━━ Records to use
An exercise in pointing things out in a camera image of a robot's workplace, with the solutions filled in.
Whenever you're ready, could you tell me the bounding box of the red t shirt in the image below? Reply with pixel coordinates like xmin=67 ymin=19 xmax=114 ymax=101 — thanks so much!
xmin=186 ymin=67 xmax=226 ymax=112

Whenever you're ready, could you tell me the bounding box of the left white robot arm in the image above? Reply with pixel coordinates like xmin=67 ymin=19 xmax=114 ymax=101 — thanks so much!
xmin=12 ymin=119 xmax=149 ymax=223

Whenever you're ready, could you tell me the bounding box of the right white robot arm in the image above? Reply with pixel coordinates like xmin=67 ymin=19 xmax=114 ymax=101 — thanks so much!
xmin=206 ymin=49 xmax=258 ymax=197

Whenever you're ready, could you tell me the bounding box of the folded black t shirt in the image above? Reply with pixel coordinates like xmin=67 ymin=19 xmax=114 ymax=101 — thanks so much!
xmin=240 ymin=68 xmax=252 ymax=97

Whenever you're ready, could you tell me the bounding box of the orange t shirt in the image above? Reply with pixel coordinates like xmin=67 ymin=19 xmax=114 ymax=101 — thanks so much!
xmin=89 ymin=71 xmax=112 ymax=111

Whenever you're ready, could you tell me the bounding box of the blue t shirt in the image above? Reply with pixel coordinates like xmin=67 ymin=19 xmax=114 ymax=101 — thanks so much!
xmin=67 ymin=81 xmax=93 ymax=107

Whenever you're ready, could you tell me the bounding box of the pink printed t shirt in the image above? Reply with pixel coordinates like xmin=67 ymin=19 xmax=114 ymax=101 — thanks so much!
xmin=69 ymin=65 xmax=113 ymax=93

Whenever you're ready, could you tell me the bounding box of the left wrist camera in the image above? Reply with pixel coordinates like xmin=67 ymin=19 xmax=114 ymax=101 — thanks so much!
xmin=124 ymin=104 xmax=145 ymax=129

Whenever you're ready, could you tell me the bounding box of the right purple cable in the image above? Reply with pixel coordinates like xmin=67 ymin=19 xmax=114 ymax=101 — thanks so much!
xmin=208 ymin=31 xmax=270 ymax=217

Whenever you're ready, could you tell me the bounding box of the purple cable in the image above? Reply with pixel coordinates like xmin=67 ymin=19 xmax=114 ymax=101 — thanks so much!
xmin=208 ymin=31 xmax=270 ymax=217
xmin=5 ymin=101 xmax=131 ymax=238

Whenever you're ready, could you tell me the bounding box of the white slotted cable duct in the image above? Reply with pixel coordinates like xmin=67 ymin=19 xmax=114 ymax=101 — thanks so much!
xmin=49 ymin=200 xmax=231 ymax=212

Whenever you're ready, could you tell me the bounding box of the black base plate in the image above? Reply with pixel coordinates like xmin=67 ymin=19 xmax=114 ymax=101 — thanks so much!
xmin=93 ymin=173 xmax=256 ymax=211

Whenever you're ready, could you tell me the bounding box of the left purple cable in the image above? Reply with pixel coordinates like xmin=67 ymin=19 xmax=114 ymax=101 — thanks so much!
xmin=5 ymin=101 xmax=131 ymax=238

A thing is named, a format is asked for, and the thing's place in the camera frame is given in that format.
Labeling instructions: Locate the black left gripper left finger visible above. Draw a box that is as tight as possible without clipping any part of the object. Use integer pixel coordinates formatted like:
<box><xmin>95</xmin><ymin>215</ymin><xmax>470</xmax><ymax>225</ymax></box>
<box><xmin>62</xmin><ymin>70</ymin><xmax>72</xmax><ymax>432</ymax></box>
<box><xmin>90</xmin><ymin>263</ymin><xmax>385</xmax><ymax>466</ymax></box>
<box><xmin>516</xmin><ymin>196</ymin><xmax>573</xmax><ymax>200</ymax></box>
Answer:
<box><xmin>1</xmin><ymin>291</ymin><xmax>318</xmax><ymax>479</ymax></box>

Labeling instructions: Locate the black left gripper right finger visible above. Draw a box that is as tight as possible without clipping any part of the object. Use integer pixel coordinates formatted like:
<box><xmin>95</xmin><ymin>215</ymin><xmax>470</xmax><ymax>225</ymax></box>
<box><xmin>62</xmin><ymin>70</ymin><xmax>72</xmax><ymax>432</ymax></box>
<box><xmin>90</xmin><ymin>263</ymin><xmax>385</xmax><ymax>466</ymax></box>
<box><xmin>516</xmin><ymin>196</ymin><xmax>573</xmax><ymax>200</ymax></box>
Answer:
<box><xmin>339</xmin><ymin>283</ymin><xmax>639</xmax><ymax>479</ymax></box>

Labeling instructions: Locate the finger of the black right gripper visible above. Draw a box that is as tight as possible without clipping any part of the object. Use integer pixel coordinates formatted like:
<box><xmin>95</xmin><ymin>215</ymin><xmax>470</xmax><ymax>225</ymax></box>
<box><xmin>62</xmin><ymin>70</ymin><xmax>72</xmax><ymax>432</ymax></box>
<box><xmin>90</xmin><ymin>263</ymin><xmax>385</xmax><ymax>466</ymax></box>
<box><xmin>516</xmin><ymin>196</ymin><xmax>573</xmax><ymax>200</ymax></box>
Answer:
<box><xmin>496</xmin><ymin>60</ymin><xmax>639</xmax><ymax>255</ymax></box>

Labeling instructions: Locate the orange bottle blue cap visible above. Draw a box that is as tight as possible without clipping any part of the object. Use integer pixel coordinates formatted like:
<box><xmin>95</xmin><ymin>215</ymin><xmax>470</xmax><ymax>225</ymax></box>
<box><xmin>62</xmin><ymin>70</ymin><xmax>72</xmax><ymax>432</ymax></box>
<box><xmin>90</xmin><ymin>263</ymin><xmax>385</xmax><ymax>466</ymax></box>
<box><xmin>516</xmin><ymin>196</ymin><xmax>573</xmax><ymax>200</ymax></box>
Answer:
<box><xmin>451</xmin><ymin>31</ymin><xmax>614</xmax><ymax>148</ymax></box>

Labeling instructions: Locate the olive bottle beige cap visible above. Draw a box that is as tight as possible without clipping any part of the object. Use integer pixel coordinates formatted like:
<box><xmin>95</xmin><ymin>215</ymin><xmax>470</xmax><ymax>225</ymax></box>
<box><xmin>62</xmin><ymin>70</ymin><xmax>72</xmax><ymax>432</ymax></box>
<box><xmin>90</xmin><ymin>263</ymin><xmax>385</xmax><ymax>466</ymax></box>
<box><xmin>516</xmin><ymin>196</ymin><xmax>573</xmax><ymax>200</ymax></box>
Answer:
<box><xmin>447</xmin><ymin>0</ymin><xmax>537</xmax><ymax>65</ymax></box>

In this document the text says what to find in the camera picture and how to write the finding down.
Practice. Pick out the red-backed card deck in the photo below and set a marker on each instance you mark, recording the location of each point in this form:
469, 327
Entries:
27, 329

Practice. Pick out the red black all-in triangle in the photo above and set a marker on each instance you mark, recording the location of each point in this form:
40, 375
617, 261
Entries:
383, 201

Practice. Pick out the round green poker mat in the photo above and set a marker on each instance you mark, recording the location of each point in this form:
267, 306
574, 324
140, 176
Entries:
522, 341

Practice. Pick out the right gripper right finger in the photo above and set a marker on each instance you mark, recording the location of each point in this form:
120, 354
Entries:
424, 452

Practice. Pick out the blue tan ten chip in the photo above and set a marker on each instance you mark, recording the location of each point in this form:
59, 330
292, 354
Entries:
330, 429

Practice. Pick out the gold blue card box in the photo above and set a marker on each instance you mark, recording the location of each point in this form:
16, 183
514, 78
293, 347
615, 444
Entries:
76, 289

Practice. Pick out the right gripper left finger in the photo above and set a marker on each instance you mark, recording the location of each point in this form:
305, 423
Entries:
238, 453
━━━━
━━ Records to use
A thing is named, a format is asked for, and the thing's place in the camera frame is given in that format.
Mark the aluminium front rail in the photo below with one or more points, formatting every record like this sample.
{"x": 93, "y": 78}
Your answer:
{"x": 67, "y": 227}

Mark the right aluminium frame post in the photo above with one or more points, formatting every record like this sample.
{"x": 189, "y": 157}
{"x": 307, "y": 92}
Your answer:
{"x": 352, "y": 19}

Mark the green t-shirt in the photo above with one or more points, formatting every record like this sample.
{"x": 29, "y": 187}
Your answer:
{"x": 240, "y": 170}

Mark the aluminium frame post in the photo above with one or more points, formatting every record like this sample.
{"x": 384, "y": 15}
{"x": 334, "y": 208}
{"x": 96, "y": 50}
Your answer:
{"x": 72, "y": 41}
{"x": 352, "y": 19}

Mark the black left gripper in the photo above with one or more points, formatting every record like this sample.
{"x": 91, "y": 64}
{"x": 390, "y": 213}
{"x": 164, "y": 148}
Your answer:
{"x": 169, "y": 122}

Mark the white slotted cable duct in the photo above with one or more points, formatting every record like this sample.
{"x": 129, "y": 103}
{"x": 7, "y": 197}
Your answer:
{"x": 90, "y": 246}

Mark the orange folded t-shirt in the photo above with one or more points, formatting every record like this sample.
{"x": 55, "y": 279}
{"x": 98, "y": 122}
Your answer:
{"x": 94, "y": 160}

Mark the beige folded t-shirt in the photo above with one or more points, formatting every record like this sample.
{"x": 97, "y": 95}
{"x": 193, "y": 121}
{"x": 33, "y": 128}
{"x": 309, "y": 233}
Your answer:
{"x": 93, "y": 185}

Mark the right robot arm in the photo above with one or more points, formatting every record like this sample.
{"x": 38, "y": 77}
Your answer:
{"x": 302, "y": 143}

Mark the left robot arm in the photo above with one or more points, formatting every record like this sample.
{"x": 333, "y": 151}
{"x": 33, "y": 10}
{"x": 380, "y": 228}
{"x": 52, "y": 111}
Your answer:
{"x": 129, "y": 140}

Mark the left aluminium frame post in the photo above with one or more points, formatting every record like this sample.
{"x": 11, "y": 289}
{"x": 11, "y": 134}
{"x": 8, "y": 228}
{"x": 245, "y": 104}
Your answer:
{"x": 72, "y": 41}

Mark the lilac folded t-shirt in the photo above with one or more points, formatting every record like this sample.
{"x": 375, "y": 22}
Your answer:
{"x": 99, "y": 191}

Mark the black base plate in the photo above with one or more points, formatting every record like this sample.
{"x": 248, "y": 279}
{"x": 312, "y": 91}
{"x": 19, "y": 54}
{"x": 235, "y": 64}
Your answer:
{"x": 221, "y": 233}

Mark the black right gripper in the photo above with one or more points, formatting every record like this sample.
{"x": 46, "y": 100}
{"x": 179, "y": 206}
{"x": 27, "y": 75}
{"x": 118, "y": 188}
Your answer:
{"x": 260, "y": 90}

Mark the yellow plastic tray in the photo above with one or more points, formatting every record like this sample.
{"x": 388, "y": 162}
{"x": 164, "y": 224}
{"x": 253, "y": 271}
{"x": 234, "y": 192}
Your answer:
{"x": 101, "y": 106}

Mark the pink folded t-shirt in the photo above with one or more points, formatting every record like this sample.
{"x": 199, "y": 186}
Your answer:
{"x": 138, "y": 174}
━━━━
• _Activity_: Whenever a line above has the word "green" in it, copy that line.

• _Finished exercise_:
Practice. Pick out the round green poker mat in the photo above and set a marker on each instance you mark, recording the location of each point in this form:
Mark the green t-shirt in the photo above with one or more points, formatting every record like this sample.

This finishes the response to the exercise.